→ Data
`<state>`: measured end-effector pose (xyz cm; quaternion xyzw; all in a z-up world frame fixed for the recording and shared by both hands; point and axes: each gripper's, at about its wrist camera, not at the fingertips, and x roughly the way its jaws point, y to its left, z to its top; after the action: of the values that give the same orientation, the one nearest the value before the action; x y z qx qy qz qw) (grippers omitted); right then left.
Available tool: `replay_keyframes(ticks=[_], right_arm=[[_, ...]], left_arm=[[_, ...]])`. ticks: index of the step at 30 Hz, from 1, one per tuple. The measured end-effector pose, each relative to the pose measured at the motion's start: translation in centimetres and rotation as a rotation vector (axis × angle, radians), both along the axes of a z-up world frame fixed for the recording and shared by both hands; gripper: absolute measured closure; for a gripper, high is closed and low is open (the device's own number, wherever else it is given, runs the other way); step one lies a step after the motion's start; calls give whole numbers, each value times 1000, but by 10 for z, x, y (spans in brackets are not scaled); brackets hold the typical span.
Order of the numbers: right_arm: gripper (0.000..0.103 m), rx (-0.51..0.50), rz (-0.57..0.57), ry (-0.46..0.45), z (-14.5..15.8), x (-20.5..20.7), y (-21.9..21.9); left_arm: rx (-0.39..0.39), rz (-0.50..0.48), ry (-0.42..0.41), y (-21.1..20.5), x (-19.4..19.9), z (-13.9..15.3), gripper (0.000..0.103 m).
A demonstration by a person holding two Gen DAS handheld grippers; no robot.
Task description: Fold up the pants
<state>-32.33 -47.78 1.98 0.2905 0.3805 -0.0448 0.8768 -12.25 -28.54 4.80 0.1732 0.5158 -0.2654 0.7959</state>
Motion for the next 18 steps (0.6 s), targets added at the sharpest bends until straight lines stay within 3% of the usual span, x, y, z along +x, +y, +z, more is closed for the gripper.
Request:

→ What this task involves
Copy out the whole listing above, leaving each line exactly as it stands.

→ Exercise answer
`<state>`: measured end-effector pose (xyz cm; quaternion xyzw; all in a z-up world frame fixed for the recording and shared by both hands; point and axes: each gripper's, at about its wrist camera, not at the fingertips, and x roughly the way its jaws point, y to its left, z to its top; after the action: of the values that give the same orientation, the one nearest the value before the action; x y z qx qy qz qw) (grippers omitted); right then left.
Available tool: `replay_keyframes(ticks=[_], right_arm=[[_, ...]], left_arm=[[_, ...]])`. ticks: index of the step at 30 Hz, from 1, one per tuple. The measured end-effector pose, each relative to the pose measured at the motion's start: translation in centimetres and rotation as a rotation vector (axis × angle, radians), both along the axes of a z-up world frame fixed for the recording and shared by both hands; gripper: absolute measured closure; for a gripper, high is closed and low is open (the device's own number, wherever else it is given, runs the other way); step one lies a step after the motion's start; calls give whole numbers, each value times 1000, but by 10 for z, x, y (spans in brackets are not scaled); brackets hold the typical span.
Order of the numbers: right_arm: gripper (0.000..0.103 m), rx (-0.51..0.50), rz (-0.57..0.57), ry (-0.46..0.45), z (-14.5..15.8), x (-20.5..20.7), y (-21.9..21.9); left_arm: rx (-0.39..0.39), rz (-0.50..0.48), ry (-0.42..0.41), y (-21.1..20.5), x (-19.4..19.9), z (-13.9..15.3), gripper (0.000..0.103 m).
A demonstration by a person holding two Gen DAS handheld grippers; no robot.
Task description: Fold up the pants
<state>-32.33 -47.78 1.98 0.2905 0.3805 -0.0448 0.8768 -12.25 -28.54 4.80 0.1732 0.5158 -0.2654 0.7959</state>
Motion for the next 18 steps (0.6 s), targets added at the sharpest bends until straight lines stay within 3% of the usual span, x, y, z along +x, +y, +z, more is closed for the gripper.
Request:

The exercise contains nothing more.